DVD Review: The Private Life of Sherlock Holmes

★★★★☆

The beautifully constructed opening credits to Billy Wilder’s The Private Life of Sherlock Holmes are set fifty years after the character’s supposed death, where his personal artefacts are being reopened and methodically inspected. It suggests that what we’re about to witness is the ‘real’ story behind the fabled detective.

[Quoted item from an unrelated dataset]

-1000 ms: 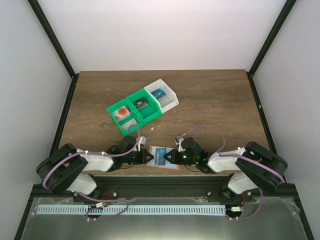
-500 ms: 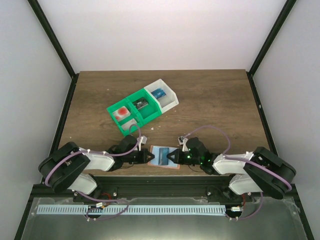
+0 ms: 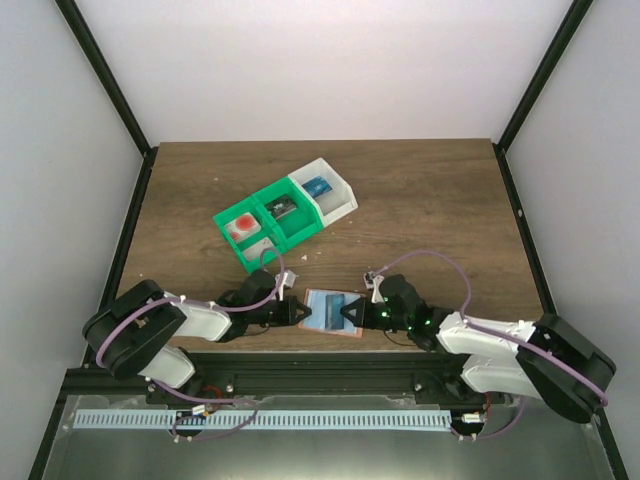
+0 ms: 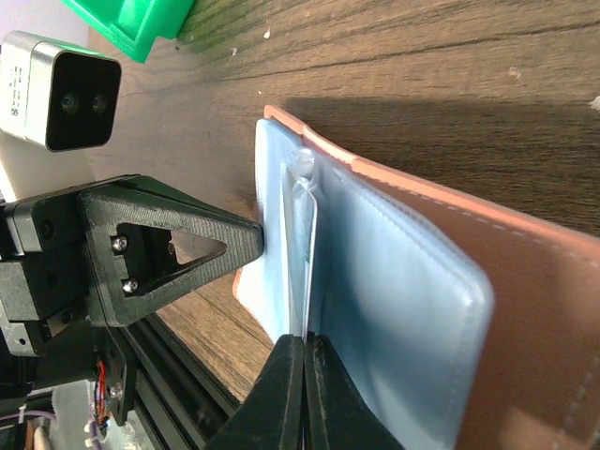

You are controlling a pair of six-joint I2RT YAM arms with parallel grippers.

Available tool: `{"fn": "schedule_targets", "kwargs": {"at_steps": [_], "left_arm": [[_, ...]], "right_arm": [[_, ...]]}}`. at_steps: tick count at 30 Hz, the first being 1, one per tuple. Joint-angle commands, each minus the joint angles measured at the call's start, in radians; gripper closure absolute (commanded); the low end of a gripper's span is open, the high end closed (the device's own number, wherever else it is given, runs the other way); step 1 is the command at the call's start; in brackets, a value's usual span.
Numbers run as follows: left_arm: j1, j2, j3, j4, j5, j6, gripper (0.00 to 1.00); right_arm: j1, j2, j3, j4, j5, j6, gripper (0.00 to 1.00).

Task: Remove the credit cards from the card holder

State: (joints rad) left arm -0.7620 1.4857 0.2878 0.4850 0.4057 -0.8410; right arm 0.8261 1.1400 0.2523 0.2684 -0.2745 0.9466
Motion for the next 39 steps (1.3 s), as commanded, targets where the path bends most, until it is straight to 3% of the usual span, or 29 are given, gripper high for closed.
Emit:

Even by 1970 – the year this film was made – the character’s mythology had taken a well-trodden cinematic path, the first screen adaptation stretching back over 50 years prior. But what Wilder and co-screenwriter I. A. L. Diamond do here isn’t so much a radical reimagining of the legend, more a witty and playful re-examination. A stormy night see’s the arrival of a cold, sodden Belgian woman (Geneviève Page) on the doorstep of 221B Baker Street, having been discovered floating in the River Thames. She instantly pleads with Sherlock Holmes (Robert Stephens) to find her missing engineer husband.

Dr. Watson (Colin Blakely) initially seems more sympathetic to her plight, while his colleague would rather saunter around playing his violin and studying the ash from the myriad of cigars he has hooked up to a piping system. Reluctantly agreeing to take on the case, Holmes first consults his brother Mycroft (Christopher Lee) at the Diogenes Club, before embarking on a trip with Holmes and the woman to a castle in Inverness, Scotland, where a whole slew of weird occurrences are afoot, not least the sighting of the infamous Loch Ness monster.

Given the fanciful adventure, this film itself is a largely grounded affair, much more concerned with characters rather than spectacle. It’s often very amusing, sometime surreal, and the script is chock-full of some wonderful zingers, delivered with razor-sharp timing by the magnificent Stephens. He truly is the film’s key ingredient, playing the famous detective with a mix of mild camp and insouciance, and sparking off brilliantly against Blakely’s neurotic, slightly bumbling Watson. It’s the mismatched duo we’ve seen numerous times before, but the actors manage to bring something fresh and endearing to that familiar conceit.

For a film which was aggressively cut down in length by a nervous studio (much to Wilders’ chagrin), the missing vignettes don’t impact on what remains. It could be argued that the actual plot doesn’t kick in for a good half hour, but the prologue – a mini escapade where Holmes is forced to fight off the advances of a famous Russian ballerina – is so entertaining and shrewd in how it toys with the audiences’ preconceptions of the character’s sexuality, it never feels superfluous. Give or take the odd blemish, the transfer of the film by distributor Eureka Entertainment is largely excellent – the trio’s jaunts through the Scottish countryside looking particularly striking and painterly. The Private Life of Sherlock Holmes is a delightful take on an iconic literary creation, deeply appealing to both those familiar with the character and neophytes.